Right after the BUILD conference, Microsoft released the source code for the first version of GW-BASIC for the MS-DOS under the MIT license. Not only this is an improved version of the very first product that kickstarted the company, it's also the base for my first programming language, the MSX BASIC.
COMMENT *
--------- ---- -- ---- ----- --- ---- -----
COPYRIGHT 1975 BY BILL GATES AND PAUL ALLEN
--------- ---- -- ---- ----- --- ---- -----
ORIGINALLY WRITTEN ON THE PDP-10 FROM
FEBRUARY 9 TO APRIL 9 1975
BILL GATES WROTE A LOT OF STUFF.
PAUL ALLEN WROTE A LOT OF OTHER STUFF AND FAST CODE.
MONTE DAVIDOFF WROTE THE MATH PACKAGE (F4I.MAC).
*
Needless to say, I was stoked to see this release, and decided to take a look—it's a historic artifact that's very close to home. To my surprise, I noticed that many of the comments were referencing the Intel 8080 registers and not the Intel 8086 registers. The reason for this is that these sources were translated mechanically by a tool written in the 80s; that's why there were many versions of the Microsoft BASIC for home computers in that era, despite the variety in CPU instruction set architectures available at the time.
Note
In the fragment below, BX is used as one of the arguments for ADD, although H and L are referenced in the comment. It also mentions D and E, which are Z80/8080 registers.
;
; FIND A "FOR" ENTRY ON THE STACK WITH THE VARIABLE POINTER
; PASSED IN [D,E].
;
PUBLIC FNDFOR
FNDFOR: MOV BX,OFFSET 4+0 ;IGNORING EVERYONES "NEWSTT"
;AND THE RETURN ADDRESS OF THIS
ADD BX,SP ;SUBROUTINE, SET [H,L]=SP
This kind of comment was helpful in determining the register mapping between 8086 and Z80. Details will follow.
All assembly source files contain a comment in the first line referencing this instruction set conversion tool, which wasn't unfortunately open sourced (for reasons I don't know):
; [ This translation created 10-Feb-83 by Version 4.3 ]

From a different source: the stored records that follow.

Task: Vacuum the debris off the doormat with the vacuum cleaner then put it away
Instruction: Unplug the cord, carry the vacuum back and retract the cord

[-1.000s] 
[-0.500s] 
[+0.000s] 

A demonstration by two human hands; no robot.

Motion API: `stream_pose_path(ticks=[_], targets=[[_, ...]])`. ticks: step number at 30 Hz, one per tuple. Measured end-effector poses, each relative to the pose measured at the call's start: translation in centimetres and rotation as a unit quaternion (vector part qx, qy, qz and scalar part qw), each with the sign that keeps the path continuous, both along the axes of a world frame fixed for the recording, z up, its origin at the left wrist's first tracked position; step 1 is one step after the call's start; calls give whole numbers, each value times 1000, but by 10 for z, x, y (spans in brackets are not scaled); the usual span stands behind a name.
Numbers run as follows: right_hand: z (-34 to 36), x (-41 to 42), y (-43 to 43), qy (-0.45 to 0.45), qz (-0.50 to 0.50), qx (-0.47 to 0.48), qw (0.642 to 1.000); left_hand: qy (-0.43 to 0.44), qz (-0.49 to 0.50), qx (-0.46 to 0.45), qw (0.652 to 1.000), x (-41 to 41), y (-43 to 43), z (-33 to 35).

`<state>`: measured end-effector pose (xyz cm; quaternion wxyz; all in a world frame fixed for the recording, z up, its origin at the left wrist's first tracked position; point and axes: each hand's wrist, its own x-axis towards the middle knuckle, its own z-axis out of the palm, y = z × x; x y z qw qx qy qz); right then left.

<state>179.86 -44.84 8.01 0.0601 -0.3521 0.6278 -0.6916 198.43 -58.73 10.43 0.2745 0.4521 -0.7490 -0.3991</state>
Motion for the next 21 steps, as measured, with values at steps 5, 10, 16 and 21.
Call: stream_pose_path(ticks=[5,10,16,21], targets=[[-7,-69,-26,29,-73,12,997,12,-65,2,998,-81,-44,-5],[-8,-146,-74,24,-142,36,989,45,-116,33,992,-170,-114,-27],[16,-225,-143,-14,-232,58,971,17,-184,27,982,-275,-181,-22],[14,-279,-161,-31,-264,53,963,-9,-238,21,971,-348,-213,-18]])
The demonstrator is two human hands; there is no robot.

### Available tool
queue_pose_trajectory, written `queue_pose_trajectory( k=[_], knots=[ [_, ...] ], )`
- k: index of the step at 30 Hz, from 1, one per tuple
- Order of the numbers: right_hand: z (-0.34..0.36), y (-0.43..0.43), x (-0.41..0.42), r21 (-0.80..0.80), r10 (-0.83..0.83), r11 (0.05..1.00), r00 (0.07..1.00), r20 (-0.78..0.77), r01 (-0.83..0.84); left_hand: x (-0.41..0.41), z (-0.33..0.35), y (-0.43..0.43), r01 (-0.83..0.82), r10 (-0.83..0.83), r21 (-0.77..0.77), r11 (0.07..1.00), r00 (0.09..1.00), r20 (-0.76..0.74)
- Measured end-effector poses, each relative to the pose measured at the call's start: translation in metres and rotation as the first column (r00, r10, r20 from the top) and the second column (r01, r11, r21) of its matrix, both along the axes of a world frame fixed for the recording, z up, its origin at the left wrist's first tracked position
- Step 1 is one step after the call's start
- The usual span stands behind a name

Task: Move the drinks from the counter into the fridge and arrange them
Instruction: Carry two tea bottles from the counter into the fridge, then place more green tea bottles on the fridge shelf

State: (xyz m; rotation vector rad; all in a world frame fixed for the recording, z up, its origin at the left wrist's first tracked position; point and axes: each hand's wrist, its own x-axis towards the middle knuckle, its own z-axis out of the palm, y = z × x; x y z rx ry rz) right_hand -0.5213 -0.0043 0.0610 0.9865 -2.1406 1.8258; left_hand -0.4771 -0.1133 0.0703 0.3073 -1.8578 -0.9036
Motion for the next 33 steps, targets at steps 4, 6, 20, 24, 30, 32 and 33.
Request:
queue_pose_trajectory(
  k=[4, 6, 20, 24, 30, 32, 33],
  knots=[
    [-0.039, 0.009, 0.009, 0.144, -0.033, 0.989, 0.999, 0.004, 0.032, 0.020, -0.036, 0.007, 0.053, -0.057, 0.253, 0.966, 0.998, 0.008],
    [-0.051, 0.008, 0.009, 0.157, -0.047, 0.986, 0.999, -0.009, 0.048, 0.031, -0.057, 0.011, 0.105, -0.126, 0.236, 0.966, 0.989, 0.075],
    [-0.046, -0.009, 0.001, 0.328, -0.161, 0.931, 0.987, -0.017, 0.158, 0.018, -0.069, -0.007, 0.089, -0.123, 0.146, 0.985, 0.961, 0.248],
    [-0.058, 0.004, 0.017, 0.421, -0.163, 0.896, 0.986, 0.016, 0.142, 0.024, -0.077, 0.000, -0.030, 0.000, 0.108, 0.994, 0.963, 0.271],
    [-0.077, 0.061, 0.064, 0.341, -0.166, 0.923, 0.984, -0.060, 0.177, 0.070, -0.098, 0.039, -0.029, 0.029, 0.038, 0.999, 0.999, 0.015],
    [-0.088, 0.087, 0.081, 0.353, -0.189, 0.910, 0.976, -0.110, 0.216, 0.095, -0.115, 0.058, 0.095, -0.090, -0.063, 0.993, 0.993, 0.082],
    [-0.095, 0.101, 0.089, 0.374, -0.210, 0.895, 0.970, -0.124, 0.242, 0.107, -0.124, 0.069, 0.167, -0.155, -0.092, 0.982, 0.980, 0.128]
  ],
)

Naturally, this intrigued me and I decided to port this back to the Z80 (which is compatible, on a machine code level, with the Intel 8080), with the intention of running it on a MSX (or a RC2014). And, of course, instead of converting the whole source code from 8086 assembly into Z80 assembly manually, I decided to write a tool to perform (most) of the conversion.
Although my first computer had a Z80 processor, I never had a chance to actually write any Z80 code; so this has been an interesting experience. Luckily, I played quite a bit with the MS-DOS debug.com, so some things, such as the 8086 segmented memory model, wasn't that alien to me.

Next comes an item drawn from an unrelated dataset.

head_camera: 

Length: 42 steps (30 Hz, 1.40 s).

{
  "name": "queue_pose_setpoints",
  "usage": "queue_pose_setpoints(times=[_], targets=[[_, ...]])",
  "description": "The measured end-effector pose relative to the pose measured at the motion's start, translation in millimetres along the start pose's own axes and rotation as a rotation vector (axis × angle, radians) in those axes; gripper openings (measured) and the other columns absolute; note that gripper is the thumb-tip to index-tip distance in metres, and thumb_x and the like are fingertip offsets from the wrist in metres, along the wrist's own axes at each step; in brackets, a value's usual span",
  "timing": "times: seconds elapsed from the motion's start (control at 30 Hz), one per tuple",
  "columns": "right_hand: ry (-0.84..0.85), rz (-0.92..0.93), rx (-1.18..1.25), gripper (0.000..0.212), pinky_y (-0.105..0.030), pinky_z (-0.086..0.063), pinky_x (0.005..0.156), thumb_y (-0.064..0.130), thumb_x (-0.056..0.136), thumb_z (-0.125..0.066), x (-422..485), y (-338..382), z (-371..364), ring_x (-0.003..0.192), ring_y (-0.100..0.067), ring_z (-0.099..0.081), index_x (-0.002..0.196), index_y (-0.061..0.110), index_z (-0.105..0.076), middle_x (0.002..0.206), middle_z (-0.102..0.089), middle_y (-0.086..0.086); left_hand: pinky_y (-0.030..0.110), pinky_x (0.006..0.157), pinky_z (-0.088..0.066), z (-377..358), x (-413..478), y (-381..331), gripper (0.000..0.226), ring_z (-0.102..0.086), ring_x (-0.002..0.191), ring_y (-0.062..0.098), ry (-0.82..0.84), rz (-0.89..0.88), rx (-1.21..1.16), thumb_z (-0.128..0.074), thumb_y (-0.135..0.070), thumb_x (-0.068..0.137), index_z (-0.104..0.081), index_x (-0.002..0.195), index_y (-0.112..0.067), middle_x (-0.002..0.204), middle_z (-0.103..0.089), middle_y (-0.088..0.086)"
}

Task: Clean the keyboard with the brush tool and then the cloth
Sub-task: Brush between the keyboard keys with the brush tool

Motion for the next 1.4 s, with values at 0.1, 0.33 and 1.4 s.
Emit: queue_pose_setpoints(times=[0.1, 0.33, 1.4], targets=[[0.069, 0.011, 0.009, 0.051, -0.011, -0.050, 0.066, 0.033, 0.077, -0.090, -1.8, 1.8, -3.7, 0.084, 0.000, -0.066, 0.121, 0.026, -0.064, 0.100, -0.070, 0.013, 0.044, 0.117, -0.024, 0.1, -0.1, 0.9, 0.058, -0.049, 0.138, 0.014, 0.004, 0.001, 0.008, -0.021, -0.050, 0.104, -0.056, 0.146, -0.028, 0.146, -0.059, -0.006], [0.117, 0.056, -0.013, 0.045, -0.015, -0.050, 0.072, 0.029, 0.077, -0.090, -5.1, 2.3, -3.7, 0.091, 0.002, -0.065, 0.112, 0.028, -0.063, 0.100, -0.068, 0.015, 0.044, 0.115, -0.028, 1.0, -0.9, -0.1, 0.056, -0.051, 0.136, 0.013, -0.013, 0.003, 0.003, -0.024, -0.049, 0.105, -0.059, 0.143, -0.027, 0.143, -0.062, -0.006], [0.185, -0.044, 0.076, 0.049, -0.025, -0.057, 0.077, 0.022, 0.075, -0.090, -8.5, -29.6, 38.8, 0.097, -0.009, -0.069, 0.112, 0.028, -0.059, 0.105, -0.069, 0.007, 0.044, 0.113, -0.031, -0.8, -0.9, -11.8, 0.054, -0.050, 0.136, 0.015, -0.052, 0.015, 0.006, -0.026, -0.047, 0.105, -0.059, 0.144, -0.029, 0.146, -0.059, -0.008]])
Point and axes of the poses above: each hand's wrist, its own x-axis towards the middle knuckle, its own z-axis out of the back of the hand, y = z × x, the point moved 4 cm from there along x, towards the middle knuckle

The conversion tool works pretty much like a compiler.
It's written in Python and is set up as a pipeline, with 4 components: the lexer, the parser, the transformer, and the writer. (I'm currently refactoring the converter to have another component, that will sit between the transformer and the writer, and which sole purpose will be to transform 8086 tokens into Z80 tokens, in such as way that it's consistent and error-checked; the writer step will only care about producing assembly output in the syntax of a particular Z80 assembler.)
Each component is a generator, yielding a token whenever they're done munching their input.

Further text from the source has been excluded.